Она всего на секунду отвернулась от Юрки, а тот уже сцапал финку и бесшумно отбежал от нее. Клава ругнулась про себя, но пошевелиться боялась. Дуська, Клава и Зоя, сжимая оружие, напряженно следили за тем, как Юрка, прислушиваясь к стуку топоров, осторожно продвигается вдоль берега, обходя немцев с фланга. «Господи! — думала про себя Клава. — Да куда ж ему с ножом против этих громил! Дура я набитая! Зачем финку ему показала? Немцы же звери, изрежут его этой финкой самого…»

Между тем немцы работали споро.

— Нун гут, Якоб! — сказал ротенфюрер. — Фюнф минутен раухен, унд данн вайтермахен!

— Гебен зи мир, битте, айне цигаретте, ротенфюрер!

— Ди дритте цигаретте, каналие! Альзо, гут… Раухен, майн швайнхен!

Юрка отошел вдоль берега метров на десять, а затем осторожно приблизился к краю кустов, ползком, по-змеиному, подобрался почти к самим немцам. Немцы сидели на куче срубленных кустов и курили. Оба были крупные, массивные мужики, килограммов на восемьдесят каждый. Ремни надвинутых на лбы тяжелых касок глубоко врезались в грубошерстяные подшлемники. Шинели были надеты внапашку, а на черных петлицах ярко выделялись серебряные молнии (Юрка не знал, что это молнии древнегерманского бога Вотана) — СС. Автоматы их были повешены на куст, а в руках, точнее, на коленях, немцы держали небольшие стальные топорики с резиновыми рукоятками. Немцы сидели к Юрке спиной и мирно пускали колечки сигаретного дыма.

— Фрюлинг… — задумчиво произнес тот, у кого одна петлица была просто черная, без всяких обозначений. Юрка по голосу определил, что это и есть Якоб Мюллер, разгильдяй, как он его определил.

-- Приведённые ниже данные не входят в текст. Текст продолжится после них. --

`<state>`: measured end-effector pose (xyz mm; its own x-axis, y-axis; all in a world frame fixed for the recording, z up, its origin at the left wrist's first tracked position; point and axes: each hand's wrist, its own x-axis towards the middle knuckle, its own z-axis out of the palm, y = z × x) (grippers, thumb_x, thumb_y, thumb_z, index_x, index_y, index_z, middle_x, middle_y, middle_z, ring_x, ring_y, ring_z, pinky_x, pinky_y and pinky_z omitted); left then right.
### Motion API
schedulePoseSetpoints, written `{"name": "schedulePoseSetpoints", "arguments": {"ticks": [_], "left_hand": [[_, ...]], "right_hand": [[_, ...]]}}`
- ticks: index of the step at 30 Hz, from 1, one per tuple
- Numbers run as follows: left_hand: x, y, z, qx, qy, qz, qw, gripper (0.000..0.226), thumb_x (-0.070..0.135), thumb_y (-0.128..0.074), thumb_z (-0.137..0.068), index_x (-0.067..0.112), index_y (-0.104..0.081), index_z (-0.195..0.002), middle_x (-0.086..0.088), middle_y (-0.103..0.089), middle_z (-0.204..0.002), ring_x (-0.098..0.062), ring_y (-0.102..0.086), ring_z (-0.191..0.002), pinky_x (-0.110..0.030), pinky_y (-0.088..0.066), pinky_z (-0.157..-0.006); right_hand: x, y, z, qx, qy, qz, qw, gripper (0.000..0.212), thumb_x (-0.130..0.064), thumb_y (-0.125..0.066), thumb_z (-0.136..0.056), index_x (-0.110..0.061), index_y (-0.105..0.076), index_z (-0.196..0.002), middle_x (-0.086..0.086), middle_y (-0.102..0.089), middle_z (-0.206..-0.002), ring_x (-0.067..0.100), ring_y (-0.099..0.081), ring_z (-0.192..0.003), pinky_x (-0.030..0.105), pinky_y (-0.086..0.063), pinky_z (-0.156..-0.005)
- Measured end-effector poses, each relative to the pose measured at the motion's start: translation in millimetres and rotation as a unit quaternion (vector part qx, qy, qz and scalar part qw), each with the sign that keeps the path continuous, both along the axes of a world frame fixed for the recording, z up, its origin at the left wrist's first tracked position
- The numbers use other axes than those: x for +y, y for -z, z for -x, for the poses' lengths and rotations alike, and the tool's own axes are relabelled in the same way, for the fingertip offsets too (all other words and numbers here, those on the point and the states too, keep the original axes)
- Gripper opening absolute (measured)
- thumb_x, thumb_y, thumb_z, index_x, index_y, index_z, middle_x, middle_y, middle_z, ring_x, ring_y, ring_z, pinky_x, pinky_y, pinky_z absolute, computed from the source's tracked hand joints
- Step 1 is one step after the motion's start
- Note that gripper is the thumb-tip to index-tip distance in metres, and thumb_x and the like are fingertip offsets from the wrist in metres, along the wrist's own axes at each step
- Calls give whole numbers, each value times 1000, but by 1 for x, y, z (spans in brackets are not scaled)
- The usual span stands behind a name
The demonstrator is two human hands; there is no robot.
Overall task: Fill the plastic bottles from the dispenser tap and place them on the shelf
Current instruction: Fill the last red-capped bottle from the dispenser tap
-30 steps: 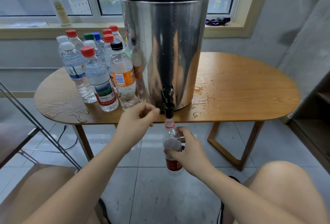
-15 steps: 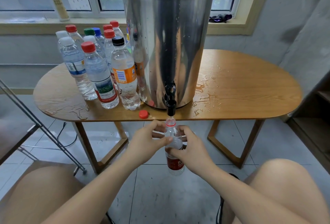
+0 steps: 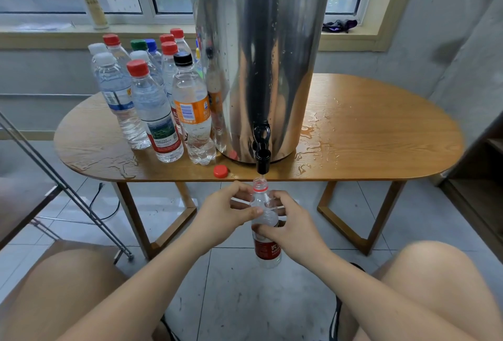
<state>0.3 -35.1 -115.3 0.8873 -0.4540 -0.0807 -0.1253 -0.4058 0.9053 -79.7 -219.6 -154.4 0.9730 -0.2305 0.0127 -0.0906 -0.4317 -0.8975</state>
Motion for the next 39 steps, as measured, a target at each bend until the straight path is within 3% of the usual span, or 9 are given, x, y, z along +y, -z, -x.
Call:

— Оне сентиментен, керль! — сказал другой. — Эс ист руссише фрюлинг, доннерветтер! Эс шнейт — эс регнет, эс шнейт — эс регнет… Найн, дизер фрюлинг ист дреклих! Их либе айн францёзишер фрюлинг: айне блонде — айне брюнетте, айне брюнетте — айне блонде… Дас ист гезунд, нихт вар?! Охо-хо-хо!